** DATA follows **
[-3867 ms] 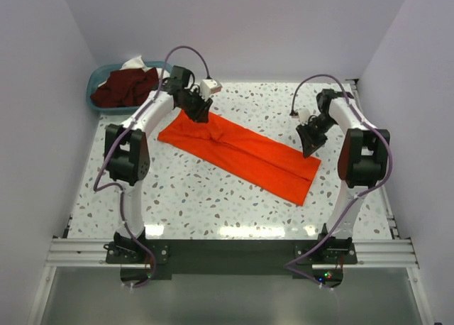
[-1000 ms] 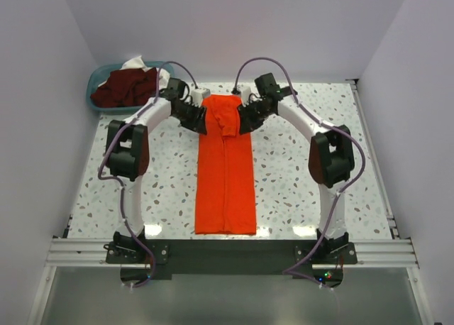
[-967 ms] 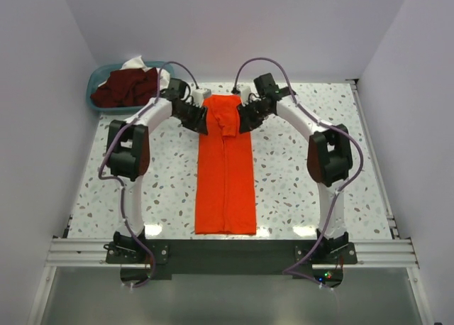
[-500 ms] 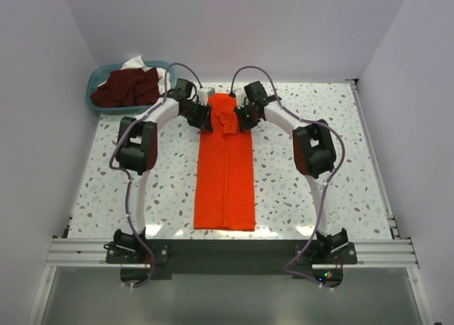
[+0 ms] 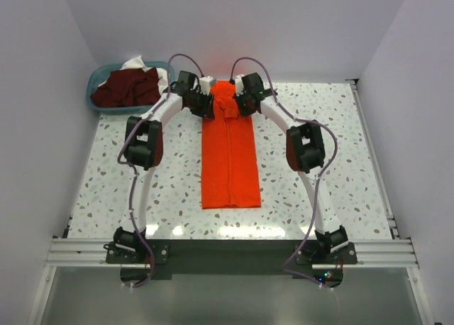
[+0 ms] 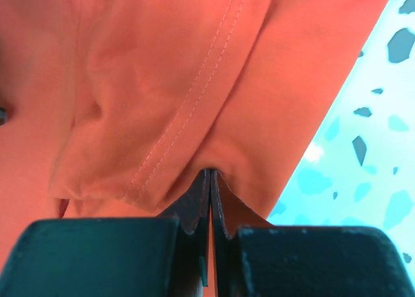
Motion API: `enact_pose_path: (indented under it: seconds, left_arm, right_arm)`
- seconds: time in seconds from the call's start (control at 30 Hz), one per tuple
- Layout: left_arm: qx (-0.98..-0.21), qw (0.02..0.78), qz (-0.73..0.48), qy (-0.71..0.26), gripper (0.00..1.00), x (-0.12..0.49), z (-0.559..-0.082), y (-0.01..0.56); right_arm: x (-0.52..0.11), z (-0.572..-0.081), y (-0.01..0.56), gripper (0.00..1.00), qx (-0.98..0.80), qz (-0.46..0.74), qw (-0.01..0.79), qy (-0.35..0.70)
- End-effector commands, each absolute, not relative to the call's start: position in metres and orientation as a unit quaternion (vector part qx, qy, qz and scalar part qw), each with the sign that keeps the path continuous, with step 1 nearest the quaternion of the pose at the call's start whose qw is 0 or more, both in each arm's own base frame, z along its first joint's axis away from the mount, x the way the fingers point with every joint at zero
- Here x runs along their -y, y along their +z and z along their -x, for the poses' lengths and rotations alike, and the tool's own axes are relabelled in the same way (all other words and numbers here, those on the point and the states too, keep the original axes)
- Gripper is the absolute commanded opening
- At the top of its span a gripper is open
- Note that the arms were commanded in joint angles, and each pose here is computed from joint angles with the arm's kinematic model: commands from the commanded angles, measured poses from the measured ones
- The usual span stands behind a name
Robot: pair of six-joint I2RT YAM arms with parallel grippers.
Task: Fold and stack the t-shirts
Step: Fold the tshirt
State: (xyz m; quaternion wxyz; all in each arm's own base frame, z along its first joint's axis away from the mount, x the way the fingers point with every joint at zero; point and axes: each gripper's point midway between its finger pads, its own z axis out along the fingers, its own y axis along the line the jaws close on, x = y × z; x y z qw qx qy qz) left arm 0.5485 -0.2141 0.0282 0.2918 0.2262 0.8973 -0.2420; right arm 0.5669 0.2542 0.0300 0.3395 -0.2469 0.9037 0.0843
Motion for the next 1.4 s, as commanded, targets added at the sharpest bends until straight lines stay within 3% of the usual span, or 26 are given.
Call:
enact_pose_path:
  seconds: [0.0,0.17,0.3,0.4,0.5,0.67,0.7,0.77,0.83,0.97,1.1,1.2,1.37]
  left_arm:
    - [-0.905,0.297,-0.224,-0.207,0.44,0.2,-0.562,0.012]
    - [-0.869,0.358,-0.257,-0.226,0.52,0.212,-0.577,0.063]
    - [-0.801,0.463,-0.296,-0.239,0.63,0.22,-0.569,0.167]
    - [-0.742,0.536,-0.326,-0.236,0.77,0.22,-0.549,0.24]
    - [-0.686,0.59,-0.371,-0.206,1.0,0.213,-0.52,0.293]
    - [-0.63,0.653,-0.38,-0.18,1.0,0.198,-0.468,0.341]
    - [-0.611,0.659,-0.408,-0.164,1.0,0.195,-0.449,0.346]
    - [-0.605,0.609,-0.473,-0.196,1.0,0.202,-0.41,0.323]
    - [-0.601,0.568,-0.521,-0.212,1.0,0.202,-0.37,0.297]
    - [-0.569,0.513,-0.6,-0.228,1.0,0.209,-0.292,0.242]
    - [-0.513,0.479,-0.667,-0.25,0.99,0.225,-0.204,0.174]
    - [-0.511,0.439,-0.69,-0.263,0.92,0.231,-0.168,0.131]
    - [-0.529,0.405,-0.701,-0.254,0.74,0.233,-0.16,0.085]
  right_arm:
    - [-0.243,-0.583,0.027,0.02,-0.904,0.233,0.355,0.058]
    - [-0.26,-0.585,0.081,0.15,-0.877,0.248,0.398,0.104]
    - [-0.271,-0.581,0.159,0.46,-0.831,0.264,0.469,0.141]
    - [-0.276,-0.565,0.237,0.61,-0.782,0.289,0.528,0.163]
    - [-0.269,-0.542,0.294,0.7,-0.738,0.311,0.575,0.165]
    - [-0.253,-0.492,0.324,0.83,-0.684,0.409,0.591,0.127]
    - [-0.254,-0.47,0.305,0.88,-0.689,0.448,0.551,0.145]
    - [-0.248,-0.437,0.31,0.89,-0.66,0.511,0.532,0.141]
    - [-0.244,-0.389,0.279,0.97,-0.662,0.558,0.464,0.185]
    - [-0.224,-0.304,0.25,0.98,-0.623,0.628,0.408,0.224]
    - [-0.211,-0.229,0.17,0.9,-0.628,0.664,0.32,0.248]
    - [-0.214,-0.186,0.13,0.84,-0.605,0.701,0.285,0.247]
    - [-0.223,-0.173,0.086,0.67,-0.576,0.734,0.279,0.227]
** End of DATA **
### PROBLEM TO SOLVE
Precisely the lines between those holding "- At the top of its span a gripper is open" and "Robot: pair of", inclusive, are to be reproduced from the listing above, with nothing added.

### RESPONSE TO THE TASK
- At the top of its span a gripper is open
- Note that the arms were commanded in joint angles, and each pose here is computed from joint angles with the arm's kinematic model: commands from the commanded angles, measured poses from the measured ones
- The usual span stands behind a name
Robot: pair of six-joint I2RT YAM arms with parallel grippers.

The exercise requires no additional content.